ASSIGNMENT:
The answer must be every line below that contains the string "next".

RECORDS FOR THE TASK:
____________________

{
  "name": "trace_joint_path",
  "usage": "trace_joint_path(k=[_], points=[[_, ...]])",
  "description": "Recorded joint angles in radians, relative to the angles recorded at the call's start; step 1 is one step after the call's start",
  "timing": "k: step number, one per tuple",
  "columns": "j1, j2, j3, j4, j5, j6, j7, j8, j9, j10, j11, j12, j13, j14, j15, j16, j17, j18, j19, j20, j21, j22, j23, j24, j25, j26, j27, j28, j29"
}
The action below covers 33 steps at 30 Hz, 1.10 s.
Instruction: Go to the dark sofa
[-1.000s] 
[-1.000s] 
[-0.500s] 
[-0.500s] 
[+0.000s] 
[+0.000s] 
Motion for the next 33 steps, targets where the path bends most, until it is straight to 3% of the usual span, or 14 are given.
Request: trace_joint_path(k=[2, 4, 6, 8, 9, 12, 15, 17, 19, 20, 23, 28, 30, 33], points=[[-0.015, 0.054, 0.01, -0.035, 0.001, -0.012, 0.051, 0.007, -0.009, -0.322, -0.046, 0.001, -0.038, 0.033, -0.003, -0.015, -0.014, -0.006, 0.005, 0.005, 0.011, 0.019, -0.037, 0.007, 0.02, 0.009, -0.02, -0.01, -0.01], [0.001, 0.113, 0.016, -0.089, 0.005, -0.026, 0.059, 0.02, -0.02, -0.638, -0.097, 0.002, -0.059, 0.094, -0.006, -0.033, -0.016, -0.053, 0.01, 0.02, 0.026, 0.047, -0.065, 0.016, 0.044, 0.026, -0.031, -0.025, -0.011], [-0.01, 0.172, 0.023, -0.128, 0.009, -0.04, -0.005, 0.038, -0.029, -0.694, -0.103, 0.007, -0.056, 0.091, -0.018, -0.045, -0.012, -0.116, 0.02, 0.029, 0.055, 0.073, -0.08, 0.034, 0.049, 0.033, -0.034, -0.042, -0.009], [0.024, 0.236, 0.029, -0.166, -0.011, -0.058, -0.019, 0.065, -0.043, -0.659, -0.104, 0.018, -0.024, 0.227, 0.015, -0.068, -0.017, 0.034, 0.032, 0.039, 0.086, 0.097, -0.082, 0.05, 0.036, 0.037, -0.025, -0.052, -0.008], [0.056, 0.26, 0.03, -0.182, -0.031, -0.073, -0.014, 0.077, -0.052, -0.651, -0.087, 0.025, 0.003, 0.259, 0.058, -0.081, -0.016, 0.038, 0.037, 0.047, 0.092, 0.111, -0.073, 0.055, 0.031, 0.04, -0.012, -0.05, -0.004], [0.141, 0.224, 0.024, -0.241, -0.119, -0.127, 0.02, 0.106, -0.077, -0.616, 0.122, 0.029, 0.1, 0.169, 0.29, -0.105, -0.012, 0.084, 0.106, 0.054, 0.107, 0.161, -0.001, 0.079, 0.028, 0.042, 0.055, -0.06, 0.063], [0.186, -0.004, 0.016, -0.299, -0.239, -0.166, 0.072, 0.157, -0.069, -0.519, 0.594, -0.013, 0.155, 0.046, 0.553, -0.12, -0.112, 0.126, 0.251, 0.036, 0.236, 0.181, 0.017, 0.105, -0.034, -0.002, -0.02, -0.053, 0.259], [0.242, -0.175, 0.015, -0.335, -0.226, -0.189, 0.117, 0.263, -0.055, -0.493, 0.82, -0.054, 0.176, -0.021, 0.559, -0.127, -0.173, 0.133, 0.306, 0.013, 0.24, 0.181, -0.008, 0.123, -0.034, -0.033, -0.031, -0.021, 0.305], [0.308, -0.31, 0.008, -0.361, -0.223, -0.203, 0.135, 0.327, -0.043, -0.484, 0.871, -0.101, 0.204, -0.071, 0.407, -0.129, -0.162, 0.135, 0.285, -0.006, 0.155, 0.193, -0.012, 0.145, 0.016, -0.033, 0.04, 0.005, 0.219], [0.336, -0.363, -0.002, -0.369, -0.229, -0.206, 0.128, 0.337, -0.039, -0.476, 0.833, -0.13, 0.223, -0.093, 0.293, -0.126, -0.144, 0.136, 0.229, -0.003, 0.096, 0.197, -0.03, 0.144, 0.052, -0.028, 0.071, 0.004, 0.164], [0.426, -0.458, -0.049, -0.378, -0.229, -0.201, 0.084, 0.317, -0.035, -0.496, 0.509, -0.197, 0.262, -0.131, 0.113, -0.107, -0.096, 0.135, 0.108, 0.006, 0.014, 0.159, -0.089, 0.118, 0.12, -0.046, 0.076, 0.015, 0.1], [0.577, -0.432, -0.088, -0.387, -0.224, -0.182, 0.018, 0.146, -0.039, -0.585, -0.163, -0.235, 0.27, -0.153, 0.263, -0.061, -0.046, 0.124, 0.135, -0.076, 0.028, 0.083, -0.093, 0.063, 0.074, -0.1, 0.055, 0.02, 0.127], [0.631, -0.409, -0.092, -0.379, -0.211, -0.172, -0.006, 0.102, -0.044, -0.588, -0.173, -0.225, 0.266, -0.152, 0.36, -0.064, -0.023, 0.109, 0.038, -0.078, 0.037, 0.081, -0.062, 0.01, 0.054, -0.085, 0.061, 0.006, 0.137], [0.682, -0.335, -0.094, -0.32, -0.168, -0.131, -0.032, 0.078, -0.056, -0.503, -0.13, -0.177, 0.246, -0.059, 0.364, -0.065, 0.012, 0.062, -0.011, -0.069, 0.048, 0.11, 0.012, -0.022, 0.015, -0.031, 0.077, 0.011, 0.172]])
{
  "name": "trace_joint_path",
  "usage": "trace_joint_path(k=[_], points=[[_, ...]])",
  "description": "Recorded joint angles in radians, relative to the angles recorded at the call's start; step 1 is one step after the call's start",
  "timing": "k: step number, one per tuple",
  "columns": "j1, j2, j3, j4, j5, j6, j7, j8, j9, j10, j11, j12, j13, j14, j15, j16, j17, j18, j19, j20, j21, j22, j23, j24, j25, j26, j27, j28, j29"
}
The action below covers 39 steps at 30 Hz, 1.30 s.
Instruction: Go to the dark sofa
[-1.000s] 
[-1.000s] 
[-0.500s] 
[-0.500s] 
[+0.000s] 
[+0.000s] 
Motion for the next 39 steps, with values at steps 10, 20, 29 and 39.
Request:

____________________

FINISHED TASK:
Motion for the next 33 steps, targets where the path bends most, until it is straight to 3% of the usual span, or 14 are given.
Motion for the next 39 steps, with values at steps 10, 20, 29 and 39.

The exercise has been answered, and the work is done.